Not yet. Well, strictly speaking, right now FSRS-5-secs performs worse than just FSRS-5, but that is without any changes to actually properly use fractional interval lengths.

So should we start an issue on GitHub to push for fractional intervals :question:

Not yet. Right now we don’t have a model that would benefit from fractional intervals.

1 Like

This is based on data taken from people that had fixed learning and relearning intervals though, so you can’t really say how it performs because the data is bad for that test. You’d need data taken from people using that model (or something that at least doesn’t have fixed intervals for everything less than 24 hours) to know how it actually performs.

We can say how well it performs. We run FSRS and make it predict probabilities, then compare them to real labels (0 or 1). Clarification: I say FSRS-5-secs is worse, but the data is not the same. FSRS-5 doesn’t predict probabilities for same-day reviews. It just uses that data to refine its prediction for the next day. FSRS-5-secs actually tries to predict the probability for same-day reviews, unlike FSRS-5. The comparison is not 100% fair, and I don’t think it can be.

If this is confusing, here’s an analogy: in FSRS-5, >=1d intervals are like exams. We evaluate it based on how well it does on them. Same-day reviews are like homework - FSRS-5 does its homework, but we do not evaluate it based on that.
In FSRS-5-secs, all reviews are exams.

You missed that important part. Could you benchmark it on the same data, filter out sub-day intervals somehow when evaluating?

If we evaluate it with same-day reviews, then the data is not the same.
If we evaluate it without same-day reviews, then we’re not evaluating it on the data that we care about.
So there is no 100% fair way to compare the two.

No, you’d need to benchmark that one too. But for comparisons you’d also need to find out how well both perform on non-sub-day review data. If FSRS-5-secs is fairly worse on this, then you’d need to reconsider what we do here.

Oh, this is going to be a pain
@L.M.Sherlock can you add an extra command so that the test set loss is calculated without same-day reviews when using --secs?
So that we can evaluate FSRS-5-secs with and without predictions for same-day reviews

It means I need to include same-day reviews in training and then exclude them in testing. It’s easy, but the comparison is still unfair because the TimeSeriesSplit will give different results when we have more samples.
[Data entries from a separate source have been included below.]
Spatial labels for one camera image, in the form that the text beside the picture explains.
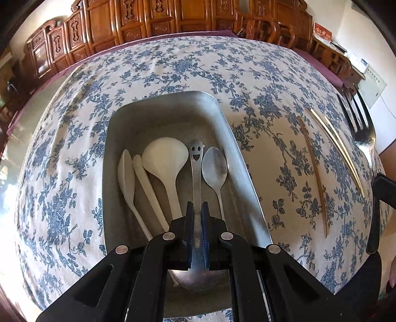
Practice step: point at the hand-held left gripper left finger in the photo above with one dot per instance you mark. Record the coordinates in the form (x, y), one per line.
(189, 216)

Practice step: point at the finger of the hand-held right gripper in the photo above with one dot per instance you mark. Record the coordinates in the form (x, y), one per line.
(374, 223)

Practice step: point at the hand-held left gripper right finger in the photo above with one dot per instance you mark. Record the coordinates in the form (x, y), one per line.
(204, 223)

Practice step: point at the plain metal spoon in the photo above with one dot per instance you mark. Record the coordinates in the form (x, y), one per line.
(214, 167)

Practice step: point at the golden chopstick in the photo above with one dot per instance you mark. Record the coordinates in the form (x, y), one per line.
(332, 130)
(352, 168)

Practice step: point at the large white plastic ladle spoon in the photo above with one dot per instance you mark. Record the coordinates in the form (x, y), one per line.
(164, 154)

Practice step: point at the metal fork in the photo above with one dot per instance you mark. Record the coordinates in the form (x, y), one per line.
(360, 102)
(365, 145)

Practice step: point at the rectangular metal utensil box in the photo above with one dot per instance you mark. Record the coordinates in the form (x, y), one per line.
(173, 117)

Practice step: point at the person's right hand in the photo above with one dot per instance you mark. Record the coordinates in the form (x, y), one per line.
(392, 278)

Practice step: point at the blue floral tablecloth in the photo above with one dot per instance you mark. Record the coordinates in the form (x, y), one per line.
(185, 62)

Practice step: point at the white tabletop device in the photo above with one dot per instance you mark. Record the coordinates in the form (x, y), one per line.
(361, 65)

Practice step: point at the purple armchair cushion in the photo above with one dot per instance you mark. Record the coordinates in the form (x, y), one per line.
(321, 69)

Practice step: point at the wooden side table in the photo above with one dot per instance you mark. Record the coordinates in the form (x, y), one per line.
(343, 62)

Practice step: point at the tissue box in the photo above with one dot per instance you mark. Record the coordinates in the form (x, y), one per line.
(337, 47)

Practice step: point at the red printed card box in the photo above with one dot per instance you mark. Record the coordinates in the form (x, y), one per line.
(322, 31)

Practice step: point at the carved wooden armchair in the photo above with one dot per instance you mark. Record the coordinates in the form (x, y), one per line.
(263, 28)

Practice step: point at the carved wooden sofa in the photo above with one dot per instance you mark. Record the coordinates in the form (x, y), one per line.
(102, 28)

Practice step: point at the white wall cabinet panel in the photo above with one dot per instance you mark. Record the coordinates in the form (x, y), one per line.
(376, 86)

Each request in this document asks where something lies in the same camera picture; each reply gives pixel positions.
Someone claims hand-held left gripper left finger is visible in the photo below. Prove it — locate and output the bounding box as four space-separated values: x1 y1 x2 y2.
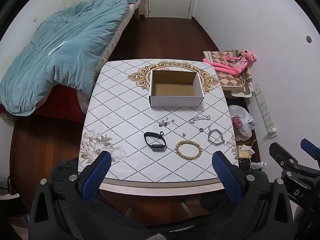
28 151 112 240

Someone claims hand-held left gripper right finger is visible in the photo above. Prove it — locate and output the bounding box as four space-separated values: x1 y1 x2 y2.
212 151 297 240

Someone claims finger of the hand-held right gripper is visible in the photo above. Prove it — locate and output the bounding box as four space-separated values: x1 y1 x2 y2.
269 142 302 179
300 138 320 161

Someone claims silver chain bracelet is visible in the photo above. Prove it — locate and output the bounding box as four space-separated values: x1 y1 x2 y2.
207 125 225 146

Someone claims wooden bead bracelet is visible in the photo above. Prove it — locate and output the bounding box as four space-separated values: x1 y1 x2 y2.
175 140 202 159

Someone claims black smart watch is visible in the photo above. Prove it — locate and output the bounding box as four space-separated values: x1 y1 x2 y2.
144 131 167 152

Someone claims silver chain necklace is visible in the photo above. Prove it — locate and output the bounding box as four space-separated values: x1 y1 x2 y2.
189 115 211 124

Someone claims white cardboard box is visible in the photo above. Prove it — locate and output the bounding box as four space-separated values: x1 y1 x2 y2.
149 69 206 108

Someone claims yellow tissue box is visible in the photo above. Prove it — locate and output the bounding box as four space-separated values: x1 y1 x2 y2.
236 144 255 160

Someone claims white plastic bag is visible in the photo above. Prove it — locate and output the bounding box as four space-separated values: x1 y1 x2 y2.
228 104 256 142

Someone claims white power strip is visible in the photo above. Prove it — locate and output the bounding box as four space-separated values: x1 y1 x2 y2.
252 83 275 131

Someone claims white table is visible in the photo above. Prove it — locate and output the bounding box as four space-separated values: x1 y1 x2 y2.
78 59 239 220

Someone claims dark fuzzy cloth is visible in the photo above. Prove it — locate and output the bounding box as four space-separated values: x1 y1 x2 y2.
49 156 272 240

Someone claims pink plush toy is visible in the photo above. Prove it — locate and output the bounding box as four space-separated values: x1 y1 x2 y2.
202 50 257 76

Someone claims blue duvet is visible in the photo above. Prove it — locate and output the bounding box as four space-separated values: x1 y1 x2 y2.
0 0 131 117
Well, at least it’s somewhat more fair

OK, I will try.

Edit: Done in add NO_TEST_SAME_DAY arg · open-spaced-repetition/srs-benchmark@e82cb71

Usage:

python other.py --model FSRS-4.5 --secs --no_test_same_day
2 Likes

What do you mean by excluding the same-day reviews in testing?
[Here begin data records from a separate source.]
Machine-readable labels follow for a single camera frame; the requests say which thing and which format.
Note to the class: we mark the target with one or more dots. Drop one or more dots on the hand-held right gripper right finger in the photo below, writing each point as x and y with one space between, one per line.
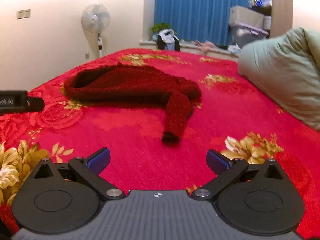
217 161

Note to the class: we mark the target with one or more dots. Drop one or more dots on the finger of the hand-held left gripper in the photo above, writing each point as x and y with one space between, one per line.
36 104

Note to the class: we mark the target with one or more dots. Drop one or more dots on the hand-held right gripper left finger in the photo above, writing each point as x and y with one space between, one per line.
100 159

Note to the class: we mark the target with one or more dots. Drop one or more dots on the dark red knitted sweater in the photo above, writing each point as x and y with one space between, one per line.
130 82

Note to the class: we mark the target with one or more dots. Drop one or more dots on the pile of clothes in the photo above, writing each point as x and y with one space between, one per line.
168 41

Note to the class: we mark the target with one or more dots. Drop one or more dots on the red floral blanket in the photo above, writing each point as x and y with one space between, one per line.
140 135

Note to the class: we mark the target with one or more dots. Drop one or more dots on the white standing fan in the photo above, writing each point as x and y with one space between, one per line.
95 18

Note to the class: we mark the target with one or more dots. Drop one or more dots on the white pillow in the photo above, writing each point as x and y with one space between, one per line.
282 72

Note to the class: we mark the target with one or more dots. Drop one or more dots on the white and blue cloth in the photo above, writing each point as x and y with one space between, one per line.
233 49

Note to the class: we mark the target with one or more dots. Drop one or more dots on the pink cloth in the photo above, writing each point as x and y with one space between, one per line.
205 47

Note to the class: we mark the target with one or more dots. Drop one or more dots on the white window sill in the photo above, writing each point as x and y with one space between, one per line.
190 47

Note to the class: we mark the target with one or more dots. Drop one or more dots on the grey plastic storage box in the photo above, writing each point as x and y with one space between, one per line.
246 27

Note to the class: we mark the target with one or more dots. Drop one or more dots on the green potted plant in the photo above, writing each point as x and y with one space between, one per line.
160 27

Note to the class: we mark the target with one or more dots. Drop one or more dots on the blue curtain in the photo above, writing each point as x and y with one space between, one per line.
200 10

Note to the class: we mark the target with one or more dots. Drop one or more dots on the wooden wardrobe panel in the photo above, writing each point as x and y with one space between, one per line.
282 7

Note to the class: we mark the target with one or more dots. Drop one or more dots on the beige wall switch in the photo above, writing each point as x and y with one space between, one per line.
27 13
20 14

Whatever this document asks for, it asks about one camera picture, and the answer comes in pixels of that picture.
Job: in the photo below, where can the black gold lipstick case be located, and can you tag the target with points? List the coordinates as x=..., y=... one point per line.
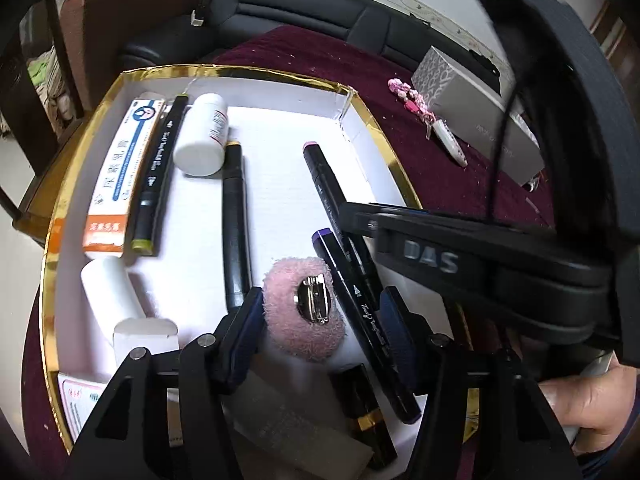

  • the same-day reviews will be used for updating the memory states (during testing) but their predicted R is not compared with the actual R. Comparison between predicted and actual R is made only for long-term reviews; or
  • the same-day reviews are not used at all during testing?
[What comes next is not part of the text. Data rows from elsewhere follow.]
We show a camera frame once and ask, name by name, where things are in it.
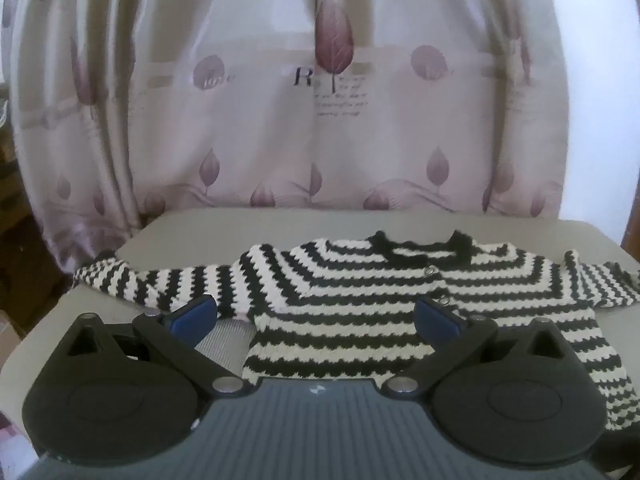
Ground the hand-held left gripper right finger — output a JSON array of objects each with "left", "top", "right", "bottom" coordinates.
[{"left": 382, "top": 296, "right": 577, "bottom": 401}]

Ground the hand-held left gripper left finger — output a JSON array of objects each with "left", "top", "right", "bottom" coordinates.
[{"left": 65, "top": 294, "right": 253, "bottom": 401}]

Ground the black white striped knit sweater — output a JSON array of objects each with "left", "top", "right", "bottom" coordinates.
[{"left": 72, "top": 229, "right": 640, "bottom": 431}]

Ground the grey woven table mat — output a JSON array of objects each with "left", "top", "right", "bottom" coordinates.
[{"left": 0, "top": 209, "right": 640, "bottom": 461}]

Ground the pink leaf print curtain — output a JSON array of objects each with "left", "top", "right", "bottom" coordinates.
[{"left": 0, "top": 0, "right": 573, "bottom": 276}]
If it is the latter case, the metrics would definitely be worse because the parameters are optimised taking the same-day reviews into account and they are suddenly not available during inference.

I mean the first one.

But the same-day reviews seem to have been removed before the memory states are calculated in L2193 of other.py.

If you mean the first one, won’t you need to filter out the same-day reviews after the above mentioned line?

I don’t understand this code well, but I am trying to prevent a possible misinterpretation of the benchmarking results.

The same-day reviews has been included in features here:

2 Likes

Ok, so every item in the dataset has its own full t_history and r_history. :+1:
Sorry for any inconvenience caused due to my misunderstanding.